Some Comments from a TA on the VIX:
The low in the VIX today near the 10 level is likely a signal that some selling and profit-taking is in order over the next few trading days.
This low level in the fear index indicates that options traders have finally gotten to the greed level where selling and fear begin. There is some valid statistical math behind the concept that volatility cannot go below a certain level. That level becomes an absolute, not relative number.
Marty Chenard stated it well when Alfred E. Neuman was seen buying stocks last week.

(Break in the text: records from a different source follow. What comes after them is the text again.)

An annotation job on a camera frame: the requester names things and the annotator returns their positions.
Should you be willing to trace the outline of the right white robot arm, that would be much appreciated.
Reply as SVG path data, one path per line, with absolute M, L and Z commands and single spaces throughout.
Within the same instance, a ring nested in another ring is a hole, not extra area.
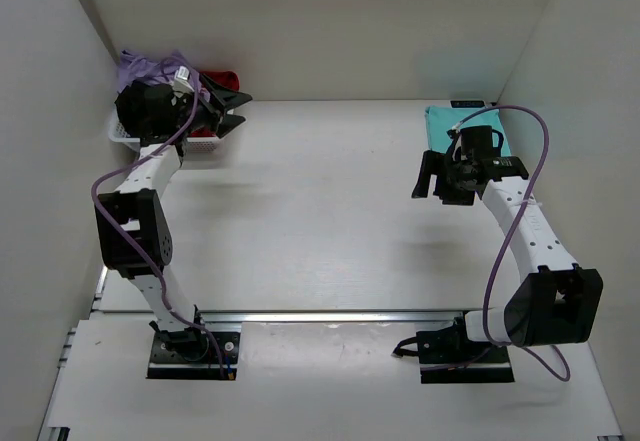
M 445 205 L 460 206 L 481 199 L 503 231 L 520 276 L 504 307 L 470 311 L 427 338 L 426 352 L 435 362 L 471 361 L 493 342 L 529 348 L 589 339 L 602 278 L 569 254 L 528 186 L 529 174 L 515 156 L 424 152 L 413 197 L 434 195 Z

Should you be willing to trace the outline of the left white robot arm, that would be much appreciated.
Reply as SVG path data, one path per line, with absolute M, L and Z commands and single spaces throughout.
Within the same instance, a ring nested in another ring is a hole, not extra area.
M 185 67 L 168 82 L 130 82 L 115 106 L 120 123 L 139 140 L 139 157 L 114 191 L 100 193 L 100 180 L 91 188 L 104 264 L 139 290 L 156 316 L 156 339 L 187 363 L 222 353 L 169 268 L 173 241 L 161 197 L 182 167 L 191 134 L 206 128 L 225 137 L 244 123 L 234 111 L 251 99 L 206 74 L 192 79 Z

http://www.stocktiming.com/Wednesday-DailyMarketUpdate.htm
Friday, November 17, 2006
The housing numbers were just plain trouble, no need to mince words. The DOW shrugged it off thanks to a cigarette company (I guess if your home lose 20% of its value you will start lighting up, although I think Seagrams would be a better fix), but the underpinnings were not there for the rest of the indices and only option expiration kept the markets from correcting further. Will this all be shrugged off next week as traders sprint into the usual Thanskgiving rally? There is even talk of a new bull market, another four year cycle and that the May correction was it, no more, basta, done. OK, maybe. But if the economy is starting to slow down, as opposed to getting out of a recession and accelerating (your usual new bull paradigm), this would seem somewhat implausible. Excess liquidity has been driving the markets, that does not mean it can last if the US consumer starts a strike, even a modest one. All time highs are not supposed to be accompanied by a slacking consumer or even a less than stellar consumer. I won't argue with price, and you should not as well, but we can also remain a little more grounded than the screaming lunatics. Of course if the housing numbers were a fluke and consumers flock to the malls without a care in the world and give us the biggest Christmas season ever (that is what is priced in, there is no room for error now), then we deserve to have a rally that continues unabated.

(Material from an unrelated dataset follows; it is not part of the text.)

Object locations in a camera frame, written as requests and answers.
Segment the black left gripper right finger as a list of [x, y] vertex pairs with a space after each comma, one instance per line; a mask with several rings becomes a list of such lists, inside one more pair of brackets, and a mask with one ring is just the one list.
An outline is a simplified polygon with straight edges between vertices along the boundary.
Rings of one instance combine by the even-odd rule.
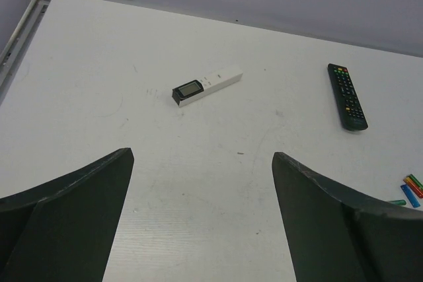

First things first: we are due for a quick visit to the 10 day moving averages and with equity pc ratios hitting the .40's, VXO closing at 9.84 (that's the old VIX), seven days and no test, we are due. Let's see if that holds when we get there. We will evaluate after that.
If you have hung around watching this useless action, you probably noticed that they are doing everything they can to hold things up, regardless of the data. It could be called complacency, but they are not stupid (and they know you are shorting this). Big brokerages are just counting on the retail trader to buy their inventory at higher prices. Then they pull the rug and you think they have just started selling. No, they haven't. The distribution is going on everyday, it's just done in a way that keeps everyone happy and blissfully unaware. A few appearances on CNBC (with a designated hitter) and there you go, a few more millions on Monday pouring into overbought stocks.
It has been fun playing with them, but it's time to think ahead for what will be the next swing. As for daytrading, that's an entire different subject, there was plenty of money to be made either way, every day. In fact, even though the trend is up, there were great shorts, usually at the open. Short the opening bounce, cover at overnight lows and let her run into the close. Like clockwork everyday. Some just take the short and ignore the upside, since it is getting a little toppy. But not everyone has the time to play this game and this is why I also try and identify the next broader set up for the casual reader. First clue? Seven days without testing the 10 dma. That is right around the corner.
BNP is betting on a much lower dollar by early 2007 and considers any Euro dip as a buying opportunity. Their view is that the bond market is correct, not the Fed, and that we are headed for a hard landing, i.e a recession. I tend to agree and consider any long dollar trade as just that, a good trade this week, but be ready for a reversal at some point. I will update the charts over the weekend.